O ecommerce acompanhou esse cenário, com crescimento de pedidos no ramo alimentar e não alimentar, que era quase inexpressivo no Brasil. O Carrefour contratou cerca de 5.000 pessoas em quatro meses, sendo 1.500 para atender a demanda de canais digitais, antecedendo mudanças que planejava fazer até 2022.

“Revemos preços, oferta de produtos, ampliamos o market place, com produtos alimentares e perecíveis. Clientes que não estavam acostumados migraram para o ecommerce para buscar segurança. O setor alimentar não deve mudar esse comportamento”, afirma Stéphane Engelhard, vice-presidente do Carrefour.

Segundo ele, o auxílio emergencial de R$ 600 do governo e a parceria com aplicativos de entrega como a Rappi ajudaram a propelir o consumo e a captar consumidores em diferentes capitais. De forma geral, empresas menores do setor alimentício, como mercearias e mercados de bairro, também registraram aumento nas vendas.

A lenta retomada do varejo é justificada pelos negócios que precisaram encerrar as atividades nos últimos meses.

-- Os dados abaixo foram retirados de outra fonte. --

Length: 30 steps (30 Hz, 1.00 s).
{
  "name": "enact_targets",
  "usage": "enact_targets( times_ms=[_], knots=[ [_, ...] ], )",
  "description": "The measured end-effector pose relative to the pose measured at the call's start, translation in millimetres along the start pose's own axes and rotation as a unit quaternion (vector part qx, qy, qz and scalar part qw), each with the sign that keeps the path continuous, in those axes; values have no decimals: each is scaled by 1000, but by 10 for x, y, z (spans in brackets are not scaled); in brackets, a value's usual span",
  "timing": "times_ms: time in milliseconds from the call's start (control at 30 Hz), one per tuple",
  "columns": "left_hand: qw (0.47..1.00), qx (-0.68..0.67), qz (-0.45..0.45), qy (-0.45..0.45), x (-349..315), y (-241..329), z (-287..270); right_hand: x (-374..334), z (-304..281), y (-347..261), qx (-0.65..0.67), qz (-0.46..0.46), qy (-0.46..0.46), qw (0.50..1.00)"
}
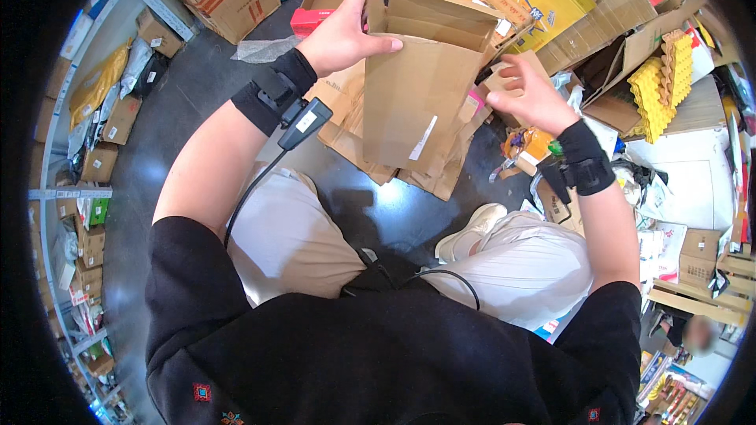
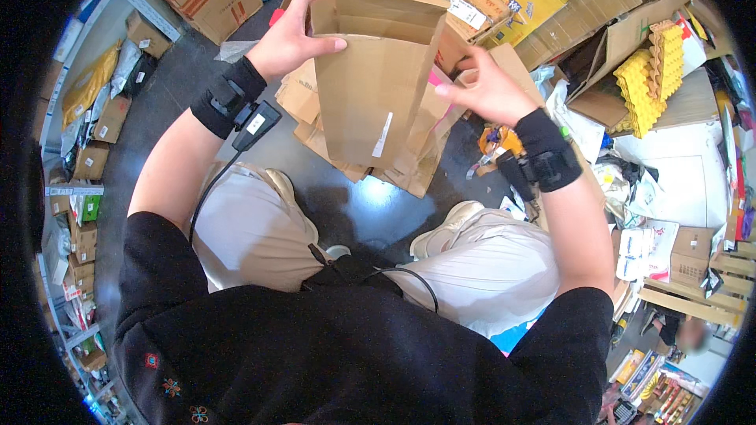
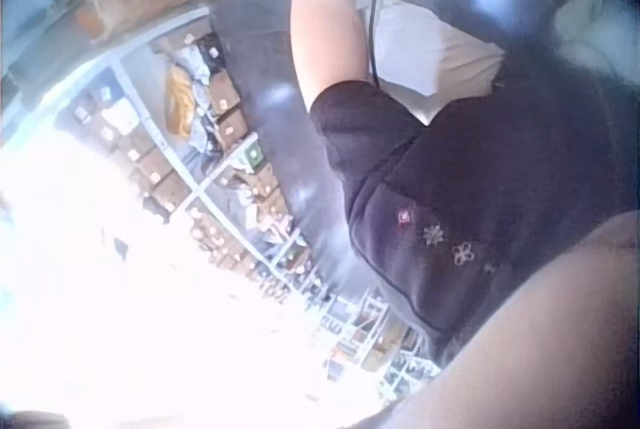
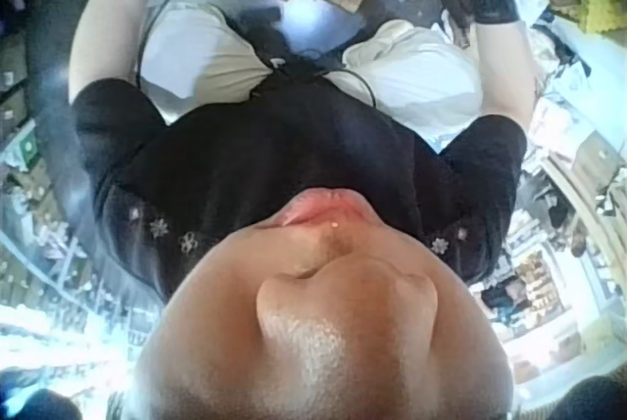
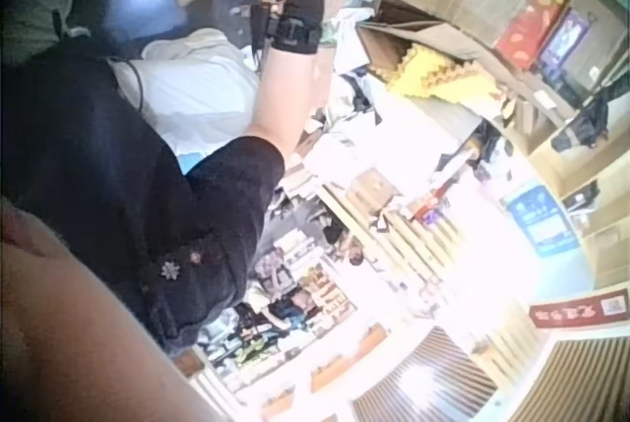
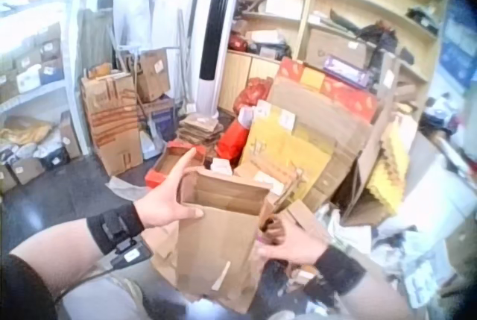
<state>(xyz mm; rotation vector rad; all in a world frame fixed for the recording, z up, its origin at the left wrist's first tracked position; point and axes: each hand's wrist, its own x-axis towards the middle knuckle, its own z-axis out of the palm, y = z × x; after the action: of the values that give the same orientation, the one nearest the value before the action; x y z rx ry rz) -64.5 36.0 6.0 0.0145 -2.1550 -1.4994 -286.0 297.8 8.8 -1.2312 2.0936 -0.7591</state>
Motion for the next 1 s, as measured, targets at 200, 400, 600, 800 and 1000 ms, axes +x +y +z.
enact_targets(
  times_ms=[200,400,600,800,1000],
  knots=[
    [989,-149,-25,12,40,93,131,93,447,94,243,-60,-31,968],
    [973,-185,-134,17,-16,64,217,69,425,-47,279,-38,70,957],
    [963,-24,-242,-113,-141,-229,259,89,458,-81,318,-9,105,942],
    [931,-130,-340,42,-49,-268,9,92,372,143,466,127,-88,871],
    [859,-245,-420,159,-18,-454,-264,-87,366,-72,554,155,-41,817]
  ],
)
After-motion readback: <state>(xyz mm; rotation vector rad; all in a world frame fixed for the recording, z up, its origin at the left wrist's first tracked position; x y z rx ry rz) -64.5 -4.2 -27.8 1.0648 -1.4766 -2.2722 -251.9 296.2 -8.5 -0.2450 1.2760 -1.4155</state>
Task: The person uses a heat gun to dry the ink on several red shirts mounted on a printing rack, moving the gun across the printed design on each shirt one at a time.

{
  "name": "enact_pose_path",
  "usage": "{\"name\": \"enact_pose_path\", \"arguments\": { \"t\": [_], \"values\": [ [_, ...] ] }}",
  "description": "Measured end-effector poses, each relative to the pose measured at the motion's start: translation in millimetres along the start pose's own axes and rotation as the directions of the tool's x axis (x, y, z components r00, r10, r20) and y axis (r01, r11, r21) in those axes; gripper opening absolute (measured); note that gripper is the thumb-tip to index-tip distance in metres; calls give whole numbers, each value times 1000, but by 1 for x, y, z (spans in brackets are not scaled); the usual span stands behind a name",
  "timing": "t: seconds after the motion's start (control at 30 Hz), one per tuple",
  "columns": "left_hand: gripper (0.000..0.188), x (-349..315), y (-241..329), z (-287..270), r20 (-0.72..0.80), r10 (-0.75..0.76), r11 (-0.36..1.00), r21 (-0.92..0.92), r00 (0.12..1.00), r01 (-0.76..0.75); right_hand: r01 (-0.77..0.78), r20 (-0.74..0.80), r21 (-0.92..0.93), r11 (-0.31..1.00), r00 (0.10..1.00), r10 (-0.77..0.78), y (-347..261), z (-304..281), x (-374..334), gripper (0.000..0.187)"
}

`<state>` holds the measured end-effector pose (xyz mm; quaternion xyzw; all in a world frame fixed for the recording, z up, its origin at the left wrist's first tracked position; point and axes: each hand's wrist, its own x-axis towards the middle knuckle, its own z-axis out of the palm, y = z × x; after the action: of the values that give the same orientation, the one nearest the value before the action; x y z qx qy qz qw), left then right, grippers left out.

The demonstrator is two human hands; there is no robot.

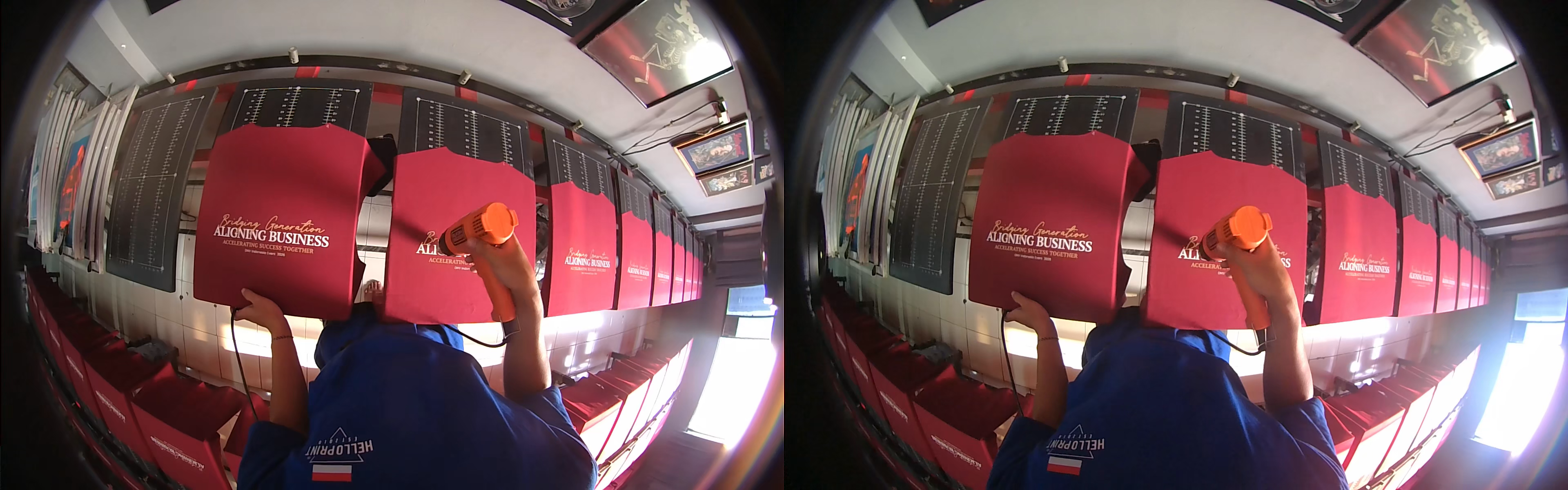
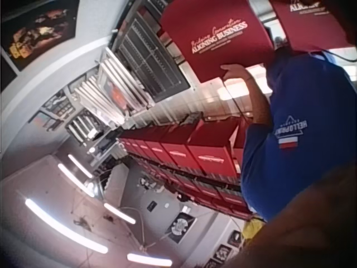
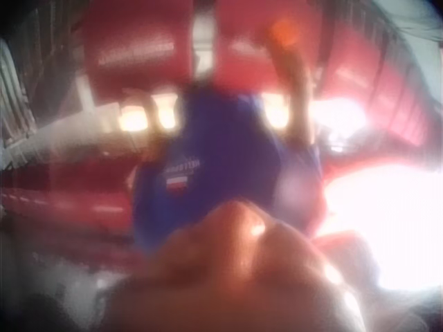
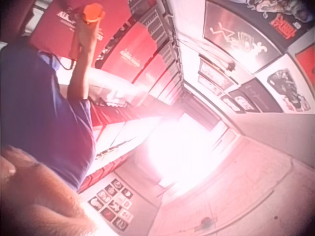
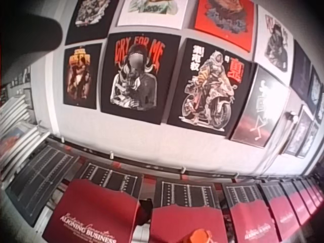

Além da impossibilidade do consumo em loja física, muitos tiveram problemas para acessar linhas de crédito, fizeram demissões ou ficaram impedidas de operar no curto prazo, como no setor de turismo e transporte, que amarga a pior queda de faturamento nos últimos meses, segundo a Cielo.

Além disso, as grandes redes que sustentaram bom desempenho na Bolsa diante da crise iniciaram o processo de adaptação digital há, no mínimo, três anos. Além do Carrefour, que tinha um plano anterior à pandemia, e da Via Varejo, que tentava se reinventar no online desde 2019, a Magazine Luiza acelerou processos que seriam implementados em momento posterior.

“Antecipamos a entrada na categoria de bens de consumo [no ecommerce], de itens de higiene, beleza, bebidas. Investimos na ideia de comprar no site e retirar na loja. No fim de abril, 600 lojas já trabalhavam nesse formato, com entrega rápida e custo mais barato”, diz Eduardo Benjamin Galanternick, diretor-executivo de ecommerce da Magazine Luiza.

A empresa incluiu mais de 15 mil lojistas em sua plataforma de vendas e diz ter mais de 100 mil cadastros de pessoas físicas em um programa que dá comissionamento pela divulgação de produtos do ecommerce —que cresceu 73% no primeiro trimestre da companhia.